Goal of the exercise:
The word "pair" marks the lines to report; pull each of them from the listing.

+++

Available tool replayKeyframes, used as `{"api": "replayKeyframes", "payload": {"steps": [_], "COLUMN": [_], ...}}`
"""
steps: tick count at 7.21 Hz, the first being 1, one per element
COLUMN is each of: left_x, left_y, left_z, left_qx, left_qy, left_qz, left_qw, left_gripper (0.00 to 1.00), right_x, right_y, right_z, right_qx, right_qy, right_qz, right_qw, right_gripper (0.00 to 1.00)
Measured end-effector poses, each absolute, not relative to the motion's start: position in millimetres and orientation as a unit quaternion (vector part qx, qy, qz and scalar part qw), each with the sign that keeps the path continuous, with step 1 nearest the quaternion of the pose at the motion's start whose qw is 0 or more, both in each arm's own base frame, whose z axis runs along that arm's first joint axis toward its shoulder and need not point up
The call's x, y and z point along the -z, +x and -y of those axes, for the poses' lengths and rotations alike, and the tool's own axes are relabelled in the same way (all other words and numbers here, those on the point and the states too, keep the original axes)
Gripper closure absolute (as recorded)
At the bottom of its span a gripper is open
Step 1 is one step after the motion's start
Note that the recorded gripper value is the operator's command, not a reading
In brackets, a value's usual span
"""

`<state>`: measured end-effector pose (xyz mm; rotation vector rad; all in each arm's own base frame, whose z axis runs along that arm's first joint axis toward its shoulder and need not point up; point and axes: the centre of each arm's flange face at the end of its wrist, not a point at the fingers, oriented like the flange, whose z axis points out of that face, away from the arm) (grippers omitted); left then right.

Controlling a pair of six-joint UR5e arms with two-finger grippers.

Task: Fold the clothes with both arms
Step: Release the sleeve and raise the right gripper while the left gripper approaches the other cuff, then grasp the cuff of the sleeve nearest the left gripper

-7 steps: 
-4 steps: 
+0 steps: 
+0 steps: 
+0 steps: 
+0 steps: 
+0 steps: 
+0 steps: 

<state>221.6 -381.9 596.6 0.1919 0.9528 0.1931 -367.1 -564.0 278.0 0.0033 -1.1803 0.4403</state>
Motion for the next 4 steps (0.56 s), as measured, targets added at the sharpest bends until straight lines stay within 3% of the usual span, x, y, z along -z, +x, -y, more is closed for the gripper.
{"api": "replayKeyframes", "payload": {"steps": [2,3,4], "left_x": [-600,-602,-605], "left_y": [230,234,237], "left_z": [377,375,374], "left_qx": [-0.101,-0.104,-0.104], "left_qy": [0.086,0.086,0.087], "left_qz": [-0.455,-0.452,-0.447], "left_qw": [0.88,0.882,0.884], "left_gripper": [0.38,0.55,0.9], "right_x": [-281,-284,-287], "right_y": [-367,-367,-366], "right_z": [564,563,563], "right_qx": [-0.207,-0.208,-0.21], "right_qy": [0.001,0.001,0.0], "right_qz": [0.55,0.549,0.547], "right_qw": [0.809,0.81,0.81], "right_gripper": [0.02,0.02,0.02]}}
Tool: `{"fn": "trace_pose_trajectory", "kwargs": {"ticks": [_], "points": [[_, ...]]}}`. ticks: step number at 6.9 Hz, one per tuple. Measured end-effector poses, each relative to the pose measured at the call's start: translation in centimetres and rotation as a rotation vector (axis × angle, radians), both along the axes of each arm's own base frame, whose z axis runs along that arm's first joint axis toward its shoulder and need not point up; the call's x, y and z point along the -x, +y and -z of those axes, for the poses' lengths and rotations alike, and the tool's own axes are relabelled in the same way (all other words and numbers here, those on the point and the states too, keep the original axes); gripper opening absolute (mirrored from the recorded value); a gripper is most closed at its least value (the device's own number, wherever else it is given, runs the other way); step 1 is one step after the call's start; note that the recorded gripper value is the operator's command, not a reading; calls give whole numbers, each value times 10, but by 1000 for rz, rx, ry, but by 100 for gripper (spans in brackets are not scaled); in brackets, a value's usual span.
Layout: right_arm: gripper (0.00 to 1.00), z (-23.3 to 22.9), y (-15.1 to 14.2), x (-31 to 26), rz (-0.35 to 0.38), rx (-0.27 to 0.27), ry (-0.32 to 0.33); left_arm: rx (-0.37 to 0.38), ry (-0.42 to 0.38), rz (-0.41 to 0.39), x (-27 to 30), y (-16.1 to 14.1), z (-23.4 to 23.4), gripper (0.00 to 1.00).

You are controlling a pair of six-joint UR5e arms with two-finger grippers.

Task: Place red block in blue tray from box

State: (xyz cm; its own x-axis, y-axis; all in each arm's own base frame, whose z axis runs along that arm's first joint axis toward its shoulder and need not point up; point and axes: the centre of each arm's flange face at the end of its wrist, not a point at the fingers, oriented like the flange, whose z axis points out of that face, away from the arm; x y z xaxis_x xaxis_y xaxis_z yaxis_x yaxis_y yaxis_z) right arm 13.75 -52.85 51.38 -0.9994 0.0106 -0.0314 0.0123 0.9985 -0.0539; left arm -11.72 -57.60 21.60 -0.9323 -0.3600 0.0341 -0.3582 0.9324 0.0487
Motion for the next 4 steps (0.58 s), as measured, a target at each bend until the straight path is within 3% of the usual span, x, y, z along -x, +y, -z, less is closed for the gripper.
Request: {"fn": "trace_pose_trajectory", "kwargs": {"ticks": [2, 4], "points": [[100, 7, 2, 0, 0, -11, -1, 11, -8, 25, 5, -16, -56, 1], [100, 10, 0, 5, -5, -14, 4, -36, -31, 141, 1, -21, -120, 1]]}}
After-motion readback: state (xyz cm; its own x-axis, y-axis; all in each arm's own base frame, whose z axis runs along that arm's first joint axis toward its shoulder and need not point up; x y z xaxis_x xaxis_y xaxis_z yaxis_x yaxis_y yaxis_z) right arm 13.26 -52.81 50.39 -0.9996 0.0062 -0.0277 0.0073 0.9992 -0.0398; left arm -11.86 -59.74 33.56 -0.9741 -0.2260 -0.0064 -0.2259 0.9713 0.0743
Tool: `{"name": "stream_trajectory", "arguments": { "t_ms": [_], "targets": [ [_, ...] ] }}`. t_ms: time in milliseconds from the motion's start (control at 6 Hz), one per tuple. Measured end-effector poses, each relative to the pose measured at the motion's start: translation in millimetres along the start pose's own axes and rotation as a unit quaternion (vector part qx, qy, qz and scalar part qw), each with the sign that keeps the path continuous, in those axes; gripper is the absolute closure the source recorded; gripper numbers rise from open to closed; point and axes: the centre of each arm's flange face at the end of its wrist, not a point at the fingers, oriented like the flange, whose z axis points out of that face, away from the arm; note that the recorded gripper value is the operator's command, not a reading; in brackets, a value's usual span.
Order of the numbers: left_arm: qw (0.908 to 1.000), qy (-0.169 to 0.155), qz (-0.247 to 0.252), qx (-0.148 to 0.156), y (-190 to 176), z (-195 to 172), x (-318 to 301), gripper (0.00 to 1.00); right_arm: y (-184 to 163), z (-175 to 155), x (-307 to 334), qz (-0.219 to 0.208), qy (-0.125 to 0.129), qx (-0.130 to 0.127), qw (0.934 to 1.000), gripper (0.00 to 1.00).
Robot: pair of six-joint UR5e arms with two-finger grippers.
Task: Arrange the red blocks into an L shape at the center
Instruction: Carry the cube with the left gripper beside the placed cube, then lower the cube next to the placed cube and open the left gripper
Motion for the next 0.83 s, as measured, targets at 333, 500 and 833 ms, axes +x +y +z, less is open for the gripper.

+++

Exercise answer:
Controlling a pair of six-joint UR5e arms with two-finger grippers.
You are controlling a pair of six-joint UR5e arms with two-finger grippers.
Robot: pair of six-joint UR5e arms with two-finger grippers.

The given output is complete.